▶ [Your assignment]: Across the listing below, count the lines containing "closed". Give nothing but the number.

▶ [Data provided]:
+ + +
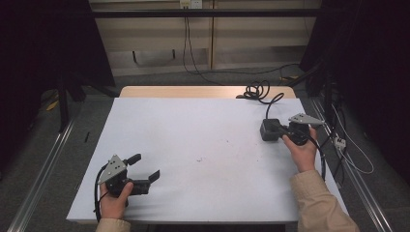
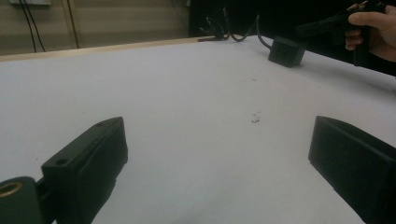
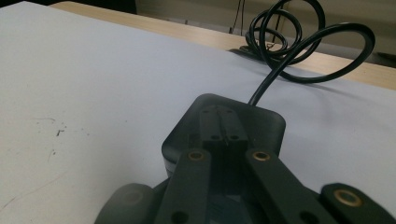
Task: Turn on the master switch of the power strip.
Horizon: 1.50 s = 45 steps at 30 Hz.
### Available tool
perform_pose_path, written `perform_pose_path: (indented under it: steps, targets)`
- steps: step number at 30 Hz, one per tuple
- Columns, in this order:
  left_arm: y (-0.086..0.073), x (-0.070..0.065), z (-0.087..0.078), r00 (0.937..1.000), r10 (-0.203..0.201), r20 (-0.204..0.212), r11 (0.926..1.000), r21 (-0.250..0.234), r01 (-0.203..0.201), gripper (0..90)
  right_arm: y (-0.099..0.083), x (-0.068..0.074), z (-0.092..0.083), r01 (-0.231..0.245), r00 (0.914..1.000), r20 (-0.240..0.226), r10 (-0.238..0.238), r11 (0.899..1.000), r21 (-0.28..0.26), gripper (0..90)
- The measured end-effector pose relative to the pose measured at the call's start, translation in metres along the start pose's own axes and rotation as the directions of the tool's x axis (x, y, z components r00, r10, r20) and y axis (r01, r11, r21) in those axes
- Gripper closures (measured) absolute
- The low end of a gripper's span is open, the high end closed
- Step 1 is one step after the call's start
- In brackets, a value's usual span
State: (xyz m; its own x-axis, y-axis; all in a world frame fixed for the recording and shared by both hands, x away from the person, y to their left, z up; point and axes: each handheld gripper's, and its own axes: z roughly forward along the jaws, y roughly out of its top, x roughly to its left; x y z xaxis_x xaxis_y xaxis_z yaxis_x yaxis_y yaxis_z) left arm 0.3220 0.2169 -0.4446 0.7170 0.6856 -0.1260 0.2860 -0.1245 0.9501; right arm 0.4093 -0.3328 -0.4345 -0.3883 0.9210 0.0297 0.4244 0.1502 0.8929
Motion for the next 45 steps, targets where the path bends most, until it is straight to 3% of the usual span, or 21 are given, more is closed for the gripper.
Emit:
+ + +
▶ [Written answer]: 2